Furthermore, the weak formulation of the problem is not the one you wrote, it's slightly different: you're searching a $u \in V$ such that

$$a(u,\phi)=l(\phi)$$

for every $\phi \in V$ where $V$ is an appropriate Sobolev space. Here $a(\cdot,\cdot)$ is a suitable bilinear form, and $l$ a linear functional. Actually, you could be more general and choose a space for test functions which is different from the space where the weak solution $u$ lives. (keyword: Petrov-Galerkin, but this complicates things a little).

In your particular case, you'll have to consider $V=H^1_{\Gamma_D}(\Omega)$ where $\Gamma_D = \partial \Omega$ in this case since you have Dirichlet b.c. on all the boundary.
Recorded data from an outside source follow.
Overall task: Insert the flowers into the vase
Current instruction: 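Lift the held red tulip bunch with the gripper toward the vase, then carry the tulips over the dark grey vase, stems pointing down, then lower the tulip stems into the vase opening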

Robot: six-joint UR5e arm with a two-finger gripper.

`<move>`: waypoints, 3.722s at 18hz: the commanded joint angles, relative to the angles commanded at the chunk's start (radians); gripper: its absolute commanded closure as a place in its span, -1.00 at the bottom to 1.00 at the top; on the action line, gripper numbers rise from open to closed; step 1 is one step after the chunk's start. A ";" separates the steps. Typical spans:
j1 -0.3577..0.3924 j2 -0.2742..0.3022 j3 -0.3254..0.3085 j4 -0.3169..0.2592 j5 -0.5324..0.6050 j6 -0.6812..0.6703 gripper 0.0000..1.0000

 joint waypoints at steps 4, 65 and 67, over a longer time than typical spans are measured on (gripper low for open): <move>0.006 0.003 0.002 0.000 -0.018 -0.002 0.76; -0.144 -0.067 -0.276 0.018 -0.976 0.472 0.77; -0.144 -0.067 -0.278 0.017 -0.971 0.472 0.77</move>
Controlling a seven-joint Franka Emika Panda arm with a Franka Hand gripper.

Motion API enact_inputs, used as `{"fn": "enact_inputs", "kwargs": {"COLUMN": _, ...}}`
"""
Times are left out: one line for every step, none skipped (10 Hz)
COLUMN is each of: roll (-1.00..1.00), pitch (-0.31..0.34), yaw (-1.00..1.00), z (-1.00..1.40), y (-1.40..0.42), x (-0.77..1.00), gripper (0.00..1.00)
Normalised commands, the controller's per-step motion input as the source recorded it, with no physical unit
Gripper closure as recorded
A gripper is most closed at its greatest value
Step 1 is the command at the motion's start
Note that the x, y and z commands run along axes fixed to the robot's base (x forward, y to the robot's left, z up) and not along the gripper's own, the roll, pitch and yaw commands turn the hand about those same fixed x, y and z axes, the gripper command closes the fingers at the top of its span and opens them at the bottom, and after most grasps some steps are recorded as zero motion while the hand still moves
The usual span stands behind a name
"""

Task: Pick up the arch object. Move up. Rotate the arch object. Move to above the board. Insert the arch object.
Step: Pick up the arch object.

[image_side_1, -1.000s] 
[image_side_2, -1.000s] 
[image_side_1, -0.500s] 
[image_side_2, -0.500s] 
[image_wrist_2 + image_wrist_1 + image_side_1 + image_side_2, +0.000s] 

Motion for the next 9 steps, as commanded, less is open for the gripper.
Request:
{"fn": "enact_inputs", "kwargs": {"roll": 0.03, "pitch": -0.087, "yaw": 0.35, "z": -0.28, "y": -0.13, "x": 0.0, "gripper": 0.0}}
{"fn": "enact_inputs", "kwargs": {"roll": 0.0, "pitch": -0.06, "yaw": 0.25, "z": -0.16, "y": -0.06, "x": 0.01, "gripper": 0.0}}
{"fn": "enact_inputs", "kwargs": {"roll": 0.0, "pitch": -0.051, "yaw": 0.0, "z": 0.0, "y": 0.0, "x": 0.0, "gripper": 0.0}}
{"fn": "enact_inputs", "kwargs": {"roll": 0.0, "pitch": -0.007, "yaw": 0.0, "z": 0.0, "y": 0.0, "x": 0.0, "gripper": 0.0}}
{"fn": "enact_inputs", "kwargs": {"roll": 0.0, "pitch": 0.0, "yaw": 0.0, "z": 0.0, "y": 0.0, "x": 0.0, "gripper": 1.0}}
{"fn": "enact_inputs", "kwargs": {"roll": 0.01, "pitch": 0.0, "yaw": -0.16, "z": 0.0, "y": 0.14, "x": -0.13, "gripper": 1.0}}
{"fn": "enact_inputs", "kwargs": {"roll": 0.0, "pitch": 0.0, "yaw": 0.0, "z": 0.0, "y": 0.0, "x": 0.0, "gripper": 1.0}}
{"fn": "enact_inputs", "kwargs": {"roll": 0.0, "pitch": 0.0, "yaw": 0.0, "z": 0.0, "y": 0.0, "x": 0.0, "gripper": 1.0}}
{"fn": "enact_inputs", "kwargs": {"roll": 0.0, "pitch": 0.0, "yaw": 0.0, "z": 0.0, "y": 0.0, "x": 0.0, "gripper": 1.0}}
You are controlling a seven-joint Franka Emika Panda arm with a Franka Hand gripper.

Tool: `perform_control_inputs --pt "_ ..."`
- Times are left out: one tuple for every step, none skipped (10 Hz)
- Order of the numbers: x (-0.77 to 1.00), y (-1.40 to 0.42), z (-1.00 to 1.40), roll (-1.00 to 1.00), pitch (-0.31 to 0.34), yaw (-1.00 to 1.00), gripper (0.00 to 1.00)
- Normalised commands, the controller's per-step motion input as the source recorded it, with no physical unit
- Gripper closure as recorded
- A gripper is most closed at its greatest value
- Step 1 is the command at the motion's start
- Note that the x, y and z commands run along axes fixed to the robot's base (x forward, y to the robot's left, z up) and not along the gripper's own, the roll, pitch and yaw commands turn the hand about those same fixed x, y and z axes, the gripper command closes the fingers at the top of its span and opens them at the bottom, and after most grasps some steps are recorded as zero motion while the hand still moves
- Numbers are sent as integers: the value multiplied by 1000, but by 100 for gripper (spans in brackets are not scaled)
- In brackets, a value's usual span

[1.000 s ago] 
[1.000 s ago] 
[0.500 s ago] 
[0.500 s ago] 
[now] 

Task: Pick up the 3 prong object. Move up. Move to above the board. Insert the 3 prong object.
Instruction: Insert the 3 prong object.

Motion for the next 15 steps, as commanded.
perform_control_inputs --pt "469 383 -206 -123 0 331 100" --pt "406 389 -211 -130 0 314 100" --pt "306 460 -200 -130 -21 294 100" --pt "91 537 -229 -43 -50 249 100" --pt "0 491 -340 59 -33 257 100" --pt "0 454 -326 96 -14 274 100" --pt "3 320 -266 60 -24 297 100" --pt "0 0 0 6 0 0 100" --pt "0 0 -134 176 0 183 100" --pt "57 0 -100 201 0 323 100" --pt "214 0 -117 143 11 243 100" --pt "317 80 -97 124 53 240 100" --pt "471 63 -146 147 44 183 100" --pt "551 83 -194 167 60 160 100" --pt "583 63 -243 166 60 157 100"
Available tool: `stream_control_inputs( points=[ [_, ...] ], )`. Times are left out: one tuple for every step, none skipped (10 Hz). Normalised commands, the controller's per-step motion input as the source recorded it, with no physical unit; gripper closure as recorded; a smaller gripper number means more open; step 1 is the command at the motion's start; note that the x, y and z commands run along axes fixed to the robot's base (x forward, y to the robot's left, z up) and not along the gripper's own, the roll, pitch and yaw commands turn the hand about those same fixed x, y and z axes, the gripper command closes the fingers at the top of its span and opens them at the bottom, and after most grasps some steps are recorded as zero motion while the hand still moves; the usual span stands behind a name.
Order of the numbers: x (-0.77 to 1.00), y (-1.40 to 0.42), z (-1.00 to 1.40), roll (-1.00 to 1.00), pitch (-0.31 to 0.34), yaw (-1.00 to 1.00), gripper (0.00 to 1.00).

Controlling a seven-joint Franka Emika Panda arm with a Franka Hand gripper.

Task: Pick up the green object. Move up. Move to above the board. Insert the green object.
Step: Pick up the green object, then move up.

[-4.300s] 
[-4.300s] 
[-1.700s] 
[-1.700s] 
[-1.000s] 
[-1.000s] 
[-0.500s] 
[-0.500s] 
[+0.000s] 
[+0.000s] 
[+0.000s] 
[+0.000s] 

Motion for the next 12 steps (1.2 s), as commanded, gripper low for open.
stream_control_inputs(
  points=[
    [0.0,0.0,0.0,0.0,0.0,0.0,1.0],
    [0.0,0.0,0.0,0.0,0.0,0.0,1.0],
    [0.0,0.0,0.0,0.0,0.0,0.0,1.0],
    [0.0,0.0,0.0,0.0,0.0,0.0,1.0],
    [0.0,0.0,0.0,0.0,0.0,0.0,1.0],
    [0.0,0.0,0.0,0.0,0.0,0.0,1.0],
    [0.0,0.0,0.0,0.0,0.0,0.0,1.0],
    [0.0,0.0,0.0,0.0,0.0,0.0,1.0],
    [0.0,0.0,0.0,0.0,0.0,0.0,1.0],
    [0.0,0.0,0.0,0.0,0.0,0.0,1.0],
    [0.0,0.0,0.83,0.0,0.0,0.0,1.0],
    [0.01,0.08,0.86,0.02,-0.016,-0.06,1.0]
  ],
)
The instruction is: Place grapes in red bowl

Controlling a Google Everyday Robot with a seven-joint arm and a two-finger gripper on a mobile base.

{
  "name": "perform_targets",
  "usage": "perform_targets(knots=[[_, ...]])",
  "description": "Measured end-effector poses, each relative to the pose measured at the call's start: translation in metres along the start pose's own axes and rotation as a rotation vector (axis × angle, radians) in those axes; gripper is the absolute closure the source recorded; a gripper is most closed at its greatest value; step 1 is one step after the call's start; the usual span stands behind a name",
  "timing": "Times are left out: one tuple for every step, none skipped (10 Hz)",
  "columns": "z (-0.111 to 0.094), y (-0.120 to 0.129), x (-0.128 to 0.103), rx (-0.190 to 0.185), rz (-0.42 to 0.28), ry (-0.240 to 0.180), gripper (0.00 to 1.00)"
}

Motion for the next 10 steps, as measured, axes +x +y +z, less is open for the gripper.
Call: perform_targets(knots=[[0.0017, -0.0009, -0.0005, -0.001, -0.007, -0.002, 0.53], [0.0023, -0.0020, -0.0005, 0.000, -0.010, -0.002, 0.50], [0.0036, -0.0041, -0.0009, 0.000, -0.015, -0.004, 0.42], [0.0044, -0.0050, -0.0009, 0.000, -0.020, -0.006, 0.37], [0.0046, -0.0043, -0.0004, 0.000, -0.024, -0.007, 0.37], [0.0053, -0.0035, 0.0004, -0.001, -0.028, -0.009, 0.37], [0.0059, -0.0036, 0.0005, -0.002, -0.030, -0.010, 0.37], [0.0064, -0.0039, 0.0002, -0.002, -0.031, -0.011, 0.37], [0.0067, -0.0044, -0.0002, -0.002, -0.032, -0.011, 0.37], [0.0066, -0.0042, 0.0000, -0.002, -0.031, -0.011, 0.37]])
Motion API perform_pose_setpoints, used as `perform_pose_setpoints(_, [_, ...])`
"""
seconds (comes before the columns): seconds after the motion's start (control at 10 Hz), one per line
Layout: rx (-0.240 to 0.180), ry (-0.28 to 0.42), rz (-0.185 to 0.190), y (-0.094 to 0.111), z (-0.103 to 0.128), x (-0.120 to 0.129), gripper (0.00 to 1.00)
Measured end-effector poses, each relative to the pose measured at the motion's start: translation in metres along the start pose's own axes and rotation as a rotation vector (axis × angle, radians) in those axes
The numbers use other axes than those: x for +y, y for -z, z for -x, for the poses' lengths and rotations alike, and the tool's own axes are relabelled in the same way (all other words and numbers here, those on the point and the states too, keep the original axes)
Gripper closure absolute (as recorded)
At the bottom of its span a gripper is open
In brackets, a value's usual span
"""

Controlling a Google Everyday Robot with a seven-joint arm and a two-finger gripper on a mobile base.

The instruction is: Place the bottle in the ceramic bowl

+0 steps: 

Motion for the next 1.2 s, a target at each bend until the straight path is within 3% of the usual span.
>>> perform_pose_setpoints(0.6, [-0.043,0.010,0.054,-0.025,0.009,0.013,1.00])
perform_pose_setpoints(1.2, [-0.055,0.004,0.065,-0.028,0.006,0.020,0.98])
To solve your problem, you can set $\hat{u} = u-R_g(x)$, where $R_g(x)$ is the so called boundary lifting and it has "value" $g$ on the boundary and $0$ in the interior of the domain. Note that $\hat{u}$ solves the homogeneous problem, because $\hat{u}_{|\partial \Omega} = u_{|\partial \Omega} - R_g(x) = 0$ by definition of $R_g$.

Now, by Green's identity you readily have that you have to search a $\hat{u} \in V$ s.t. $$\int_{\Omega}\nabla \hat{u} \cdot \nabla \phi= \int_\Omega f \phi - \int_{\Omega} \nabla R_g\cdot \nabla \phi $$ for every $\phi \in V$. Once you obtain $\hat{u}$, the solution $u$ will be finally given by $u=\hat{u} + R_g$.